Magazine Cultura
L’ultimo giorno di fiera ho deciso di tornare al padiglione degli editori coreani. Volevo gustarmi con calma alcuni bellissimi albi illustrati che sapevo non avrei più rivisto in Italia. Allo stand dell’editore BOMBOM (che significa ‘vedere la primavera’ in coreano) un albo scritto in inglese e non ancora pubblicato ha catturato la mia attenzione: Don’t be sorry dad! di Nari Hong. L’ho sfogliato e letto fino alla fine, ne ho apprezzato la storia semplice ma toccante. Mi sono commossa. Quando ho riposto il libro una ragazza sorridente mi si è avvicinata, mi stava osservando, io non l’avevo notata. Si è presentata come l’autrice e illustratrice del libro - e questa - mi ha detto – è la storia del mio papà -. Le ho fatto i complimenti, da quelle pagine esce tutta la tenerezza e l’amore che fin da bambina ha provato per lui, costretto su una sedia a rotelle.
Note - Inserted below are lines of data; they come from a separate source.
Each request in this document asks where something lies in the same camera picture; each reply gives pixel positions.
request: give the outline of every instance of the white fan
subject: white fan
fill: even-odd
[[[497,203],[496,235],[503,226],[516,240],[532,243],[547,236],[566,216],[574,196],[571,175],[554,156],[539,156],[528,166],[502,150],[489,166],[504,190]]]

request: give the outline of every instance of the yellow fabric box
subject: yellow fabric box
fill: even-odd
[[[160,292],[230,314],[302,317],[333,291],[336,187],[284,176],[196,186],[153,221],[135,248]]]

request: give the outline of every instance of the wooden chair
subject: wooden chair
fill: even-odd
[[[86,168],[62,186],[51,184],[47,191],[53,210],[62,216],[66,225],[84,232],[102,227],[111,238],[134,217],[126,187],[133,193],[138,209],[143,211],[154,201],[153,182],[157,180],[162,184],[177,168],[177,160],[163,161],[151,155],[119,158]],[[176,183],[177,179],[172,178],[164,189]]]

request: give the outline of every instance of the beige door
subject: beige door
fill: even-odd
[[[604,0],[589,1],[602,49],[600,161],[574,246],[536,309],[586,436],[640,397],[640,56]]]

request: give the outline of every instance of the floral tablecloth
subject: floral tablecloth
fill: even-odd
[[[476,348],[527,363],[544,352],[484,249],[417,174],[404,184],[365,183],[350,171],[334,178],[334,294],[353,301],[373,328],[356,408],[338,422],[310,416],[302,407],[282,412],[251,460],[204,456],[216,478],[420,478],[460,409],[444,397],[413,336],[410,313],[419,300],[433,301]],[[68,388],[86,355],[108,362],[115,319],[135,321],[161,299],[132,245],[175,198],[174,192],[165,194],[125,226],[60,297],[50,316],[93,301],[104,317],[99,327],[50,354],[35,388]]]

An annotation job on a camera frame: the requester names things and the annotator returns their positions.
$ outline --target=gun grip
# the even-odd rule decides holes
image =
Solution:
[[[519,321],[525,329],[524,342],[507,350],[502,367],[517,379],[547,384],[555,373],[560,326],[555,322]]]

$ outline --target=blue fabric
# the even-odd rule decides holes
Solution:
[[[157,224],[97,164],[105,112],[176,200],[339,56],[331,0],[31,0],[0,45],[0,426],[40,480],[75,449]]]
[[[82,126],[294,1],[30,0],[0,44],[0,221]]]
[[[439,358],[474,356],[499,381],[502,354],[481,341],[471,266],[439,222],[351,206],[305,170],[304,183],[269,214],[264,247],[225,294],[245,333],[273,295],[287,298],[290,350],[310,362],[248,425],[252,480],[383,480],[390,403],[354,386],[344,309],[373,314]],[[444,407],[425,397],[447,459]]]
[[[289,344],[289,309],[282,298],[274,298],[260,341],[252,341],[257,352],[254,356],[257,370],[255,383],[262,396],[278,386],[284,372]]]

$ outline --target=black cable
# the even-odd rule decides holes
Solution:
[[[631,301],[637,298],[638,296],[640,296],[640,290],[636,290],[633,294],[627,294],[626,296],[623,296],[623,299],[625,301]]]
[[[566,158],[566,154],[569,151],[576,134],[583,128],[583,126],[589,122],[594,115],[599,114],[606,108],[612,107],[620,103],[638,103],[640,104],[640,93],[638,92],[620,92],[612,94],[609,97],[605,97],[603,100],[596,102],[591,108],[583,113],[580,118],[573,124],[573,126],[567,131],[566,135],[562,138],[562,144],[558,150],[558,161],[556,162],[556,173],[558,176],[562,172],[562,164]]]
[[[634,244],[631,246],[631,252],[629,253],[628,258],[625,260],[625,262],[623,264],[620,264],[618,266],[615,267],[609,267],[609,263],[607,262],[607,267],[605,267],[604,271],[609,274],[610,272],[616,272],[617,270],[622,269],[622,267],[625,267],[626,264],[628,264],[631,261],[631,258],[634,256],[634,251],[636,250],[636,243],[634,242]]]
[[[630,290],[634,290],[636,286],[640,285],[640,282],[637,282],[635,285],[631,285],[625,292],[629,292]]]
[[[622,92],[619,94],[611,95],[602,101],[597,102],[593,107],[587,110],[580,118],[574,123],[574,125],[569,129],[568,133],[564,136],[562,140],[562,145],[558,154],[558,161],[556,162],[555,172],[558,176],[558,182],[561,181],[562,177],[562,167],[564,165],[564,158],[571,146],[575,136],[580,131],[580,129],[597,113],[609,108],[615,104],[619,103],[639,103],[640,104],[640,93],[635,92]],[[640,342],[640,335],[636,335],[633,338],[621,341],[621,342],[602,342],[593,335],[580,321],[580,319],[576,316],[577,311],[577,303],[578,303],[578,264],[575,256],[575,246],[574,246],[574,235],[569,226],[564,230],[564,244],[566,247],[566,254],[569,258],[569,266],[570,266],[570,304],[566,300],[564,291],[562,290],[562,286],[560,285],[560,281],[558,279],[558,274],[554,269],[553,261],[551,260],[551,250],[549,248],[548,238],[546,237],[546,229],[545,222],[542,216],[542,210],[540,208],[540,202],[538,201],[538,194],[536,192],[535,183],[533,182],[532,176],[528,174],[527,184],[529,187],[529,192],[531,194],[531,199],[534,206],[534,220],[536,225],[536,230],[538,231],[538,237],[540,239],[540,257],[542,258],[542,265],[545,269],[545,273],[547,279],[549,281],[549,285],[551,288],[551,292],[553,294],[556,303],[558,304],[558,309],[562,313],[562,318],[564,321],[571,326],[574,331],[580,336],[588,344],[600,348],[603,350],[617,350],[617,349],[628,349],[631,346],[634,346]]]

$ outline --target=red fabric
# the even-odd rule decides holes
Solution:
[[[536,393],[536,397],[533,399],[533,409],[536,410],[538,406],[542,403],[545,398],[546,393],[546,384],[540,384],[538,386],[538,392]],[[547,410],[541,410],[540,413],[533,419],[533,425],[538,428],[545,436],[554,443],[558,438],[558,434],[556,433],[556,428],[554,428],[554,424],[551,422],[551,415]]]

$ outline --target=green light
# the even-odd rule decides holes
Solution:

Un padre che voleva soltanto poter giocare e correre con la figlia, come tutti gli altri. Le ho spiegato che sono soltanto una aspirante libraia ma che se fossi stata un editore, e forse lei lo sperava, avrei pubblicato il suo albo. Ci siamo salutate e scambiate l’indirizzo mail per simpatia. Ho continuato la mia passeggiata ma arrivata in fondo al padiglione ho sentito una mano sulla spalla. Era Nari, l’illustratrice coreana: mi ha offerto in dono il suo libro in un pacchetto. – Non importa se non sei un editore – mi ha detto – ha importanza come lo hai letto e che hai compreso il suo significato -. Mi sono commossa di nuovo, in così poco tempo. Ho sentito in quel momento che la fiera per me è stata anche questo, costruire ponti di amicizia attraverso i libri anche con persone molto lontane culturalmente e fisicamente da me. Il mio pensiero è andato a Jella Lepman che per prima ha creduto e fortemente investito in questa idea considerata rivoluzionaria negli anni del secondo dopo guerra.